Active immunization with the combined measles-mumps-rubella live-virus vaccine is recommended for all healthy 12 to 18-month-old children. Vaccine-induced antibody develops in about 94 percent of the seronegative recipients and usually persists in declining titers for more than 18 years. Natural exposure to virus may cause an antibody booster response. Revaccination is recommended in some countries at the age of 6 and in others at the age of 12 years to reach primary vaccine failures (6-7 percent) and to boost low levels of antibody. Vaccination is also emphasized in the USA for adolescents entering college. Furthermore, live-virus vaccine should be given to anyone who does not have a history of measles or has not received live virus vaccine after the age of 15 months.

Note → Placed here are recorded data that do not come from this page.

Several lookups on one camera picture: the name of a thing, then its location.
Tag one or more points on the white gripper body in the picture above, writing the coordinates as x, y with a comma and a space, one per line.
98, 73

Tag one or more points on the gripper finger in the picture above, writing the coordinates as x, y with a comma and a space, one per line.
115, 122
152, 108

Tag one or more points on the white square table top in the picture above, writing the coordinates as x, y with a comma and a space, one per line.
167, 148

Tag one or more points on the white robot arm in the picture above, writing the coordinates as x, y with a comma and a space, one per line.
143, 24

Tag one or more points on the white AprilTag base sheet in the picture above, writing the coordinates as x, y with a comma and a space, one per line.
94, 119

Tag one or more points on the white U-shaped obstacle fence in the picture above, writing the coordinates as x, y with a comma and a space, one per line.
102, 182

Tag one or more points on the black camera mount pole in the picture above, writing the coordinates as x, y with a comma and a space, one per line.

Efforts are being made for elimination of indigenous measles in the USA using strategies successful in 17 Caribbean countries, in Finland and in England. The World Health Organization (WHO) lists measles as one of the pathogens to be eradicated worldwide

No specific treatment for measles, measles encephalitis, or subacute sclerosing panencephalitis is available. Management is symptomatic and supportive. Bacterial superinfection should be treated with appropriate antimicrobial agents, but prophylactic antibiotics to prevent superinfection have no known value and are contraindicated.

REFERENCES

Anderson LJ, Heilman CA: Protective and disease-enhancing immune responses to respiratory syncytial virus. J Infect Dis 171:1, 1995

CDC: Measles-United States, 1994. MMWR 44(26):486, 1995

Chen RT, Markowitz LE, Albrecht P, et al:Measles antibody: reevaluation of protective titers. J Infect Dis 162: 1036, 1990

Ekom A, Wkefield AJ, Zack M, Adami HO: Perinatal measles infection and subsequent Crohn's disease. Lancet 344: 508,1994

Godec MS, Asher DM, Swoveland PT et al,: Detection of measles virus genomic sequences in SSPE brain tissue by the polymerase chain reaction. J Med Virol 30: 237, 1990

Groothuis JR: Treatment and prevention of severe respiratory syncytial virus infection in young children. Current Opin Infect Dis 8: 206, 1995

Haddock G, Coupar G, Youngson GG,: Acute pancreatitis in children: a 15-year review. J Pediatr Surg 29: 719, 1994

Karron RA, Froehlich JL, Bobo L, et al: Rapid detection of parainfluenza type 3 RNA in respiratory specimens: Use of reverse transcription PCR enzyme immunoassay. J Clin Microbiol 32: 484, 1994

Karron RA, Wright PF, et al.: A live attenuated bovine parainfluenza virus type 3 vacine is safe, infectious, immunogenic, and phenotypically stable in infants and children. J. Inf. Dis. 171: 1107, 1995

McIntosh K: Respiratory syncytial virus­successful immunoprophylaxis at last. New Engl J Med 329:1572, 1993

McLean DM: Parainfluenza viruses. p.257. In Zuckerman AJ, Banatvala JE, Pattison JR (eds): Principles and Practice of Clinical Virology (3rd ed). John Wiley & Sons Ltd. Chichester, 1994

Miller E, Goldacre M, Pugh S, et al: Risk of aseptic meningitis after measles, mumps, and rubella vaccine in UK children. Lancet 341: 979, 1993

Peltola H, Heinonen OP, Valle M, et al: The elimination of indigenous measles, mumps, and rubella from Finland by a 12-year, two-dose vaccination program. N Engl J Med. 331: 1397, 1994

Thompson NP, Montgomery SM, Pounder RE, et al: Is measles vaccination a risk factor for inflammatory bowel disease? Lancet 345: 1071, 1995

Toms GL: Respiratory syncytial virus: virology, diagnosis, and vaccination. Lung 168S: 388, 1990

Welliver RC, Won, DT, Middleton Jr, E, et al: Role of parainfluenza virus-specific IgE in pathogenesis of croup and wheezing subsequent to infection. J Pediatrics 101: 889, 1982

Oddsei - What are the odds of anything.